WHAT IS BEING ASKED:
Copy out each line below exactly as it appears.
---------- GIVEN MATERIAL
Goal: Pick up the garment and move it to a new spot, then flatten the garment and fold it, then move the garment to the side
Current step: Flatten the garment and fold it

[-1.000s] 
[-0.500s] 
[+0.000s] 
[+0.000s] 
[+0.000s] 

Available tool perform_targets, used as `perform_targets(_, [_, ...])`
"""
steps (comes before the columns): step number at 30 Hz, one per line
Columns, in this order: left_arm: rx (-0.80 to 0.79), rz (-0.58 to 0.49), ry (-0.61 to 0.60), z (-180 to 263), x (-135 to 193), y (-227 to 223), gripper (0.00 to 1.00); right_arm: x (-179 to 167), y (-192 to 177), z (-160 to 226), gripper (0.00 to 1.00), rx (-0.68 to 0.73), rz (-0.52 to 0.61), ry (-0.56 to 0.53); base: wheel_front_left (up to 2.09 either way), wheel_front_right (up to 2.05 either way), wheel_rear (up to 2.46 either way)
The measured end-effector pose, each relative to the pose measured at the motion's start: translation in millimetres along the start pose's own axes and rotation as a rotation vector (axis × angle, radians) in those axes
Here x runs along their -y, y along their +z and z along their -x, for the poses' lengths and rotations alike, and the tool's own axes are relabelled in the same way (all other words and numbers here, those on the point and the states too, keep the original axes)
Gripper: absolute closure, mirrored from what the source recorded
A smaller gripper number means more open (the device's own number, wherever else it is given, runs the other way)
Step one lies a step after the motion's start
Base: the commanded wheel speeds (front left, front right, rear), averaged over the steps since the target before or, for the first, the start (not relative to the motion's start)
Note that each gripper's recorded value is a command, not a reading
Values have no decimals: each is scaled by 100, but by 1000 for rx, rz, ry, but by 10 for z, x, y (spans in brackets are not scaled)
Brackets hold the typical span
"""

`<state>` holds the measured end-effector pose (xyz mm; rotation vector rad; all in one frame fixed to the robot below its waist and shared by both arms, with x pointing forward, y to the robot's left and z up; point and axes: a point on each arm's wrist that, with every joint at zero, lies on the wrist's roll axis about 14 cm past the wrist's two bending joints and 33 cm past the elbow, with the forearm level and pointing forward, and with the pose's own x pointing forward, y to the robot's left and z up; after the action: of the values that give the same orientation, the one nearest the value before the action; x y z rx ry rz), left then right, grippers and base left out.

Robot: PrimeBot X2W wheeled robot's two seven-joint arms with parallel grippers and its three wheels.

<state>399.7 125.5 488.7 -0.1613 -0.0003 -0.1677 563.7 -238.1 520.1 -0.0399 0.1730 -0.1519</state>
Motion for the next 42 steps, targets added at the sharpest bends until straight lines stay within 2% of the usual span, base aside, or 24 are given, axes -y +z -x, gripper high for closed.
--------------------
YOUR SOLUTION:
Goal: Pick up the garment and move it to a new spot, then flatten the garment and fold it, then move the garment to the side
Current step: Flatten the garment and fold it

[-1.000s] 
[-0.500s] 
[+0.000s] 
[+0.000s] 
[+0.000s] 

Available tool perform_targets, used as `perform_targets(_, [_, ...])`
"""
steps (comes before the columns): step number at 30 Hz, one per line
Columns, in this order: left_arm: rx (-0.80 to 0.79), rz (-0.58 to 0.49), ry (-0.61 to 0.60), z (-180 to 263), x (-135 to 193), y (-227 to 223), gripper (0.00 to 1.00); right_arm: x (-179 to 167), y (-192 to 177), z (-160 to 226), gripper (0.00 to 1.00), rx (-0.68 to 0.73), rz (-0.52 to 0.61), ry (-0.56 to 0.53); base: wheel_front_left (up to 2.09 either way), wheel_front_right (up to 2.05 either way), wheel_rear (up to 2.46 either way)
The measured end-effector pose, each relative to the pose measured at the motion's start: translation in millimetres along the start pose's own axes and rotation as a rotation vector (axis × angle, radians) in those axes
Here x runs along their -y, y along their +z and z along their -x, for the poses' lengths and rotations alike, and the tool's own axes are relabelled in the same way (all other words and numbers here, those on the point and the states too, keep the original axes)
Gripper: absolute closure, mirrored from what the source recorded
A smaller gripper number means more open (the device's own number, wherever else it is given, runs the other way)
Step one lies a step after the motion's start
Base: the commanded wheel speeds (front left, front right, rear), averaged over the steps since the target before or, for the first, the start (not relative to the motion's start)
Note that each gripper's recorded value is a command, not a reading
Values have no decimals: each is scaled by 100, but by 1000 for rx, rz, ry, but by 10 for z, x, y (spans in brackets are not scaled)
Brackets hold the typical span
"""

`<state>` holds the measured end-effector pose (xyz mm; rotation vector rad; all in one frame fixed to the robot below its waist and shared by both arms, with x pointing forward, y to the robot's left and z up; point and axes: a point on each arm's wrist that, with every joint at zero, lies on the wrist's roll axis about 14 cm past the wrist's two bending joints and 33 cm past the elbow, with the forearm level and pointing forward, and with the pose's own x pointing forward, y to the robot's left and z up; after the action: of the values that give the same orientation, the one nearest the value before the action; x y z rx ry rz), left then right, grippers and base left out.

Robot: PrimeBot X2W wheeled robot's two seven-joint arms with parallel grippers and its three wheels.

<state>399.7 125.5 488.7 -0.1613 -0.0003 -0.1677 563.7 -238.1 520.1 -0.0399 0.1730 -0.1519</state>
Motion for the next 42 steps, targets added at the sharpest bends until straight lines stay within 2% of the usual span, base aside, or 24 are given, axes -y +z -x, gripper high for closed.

The response to this exercise is finished.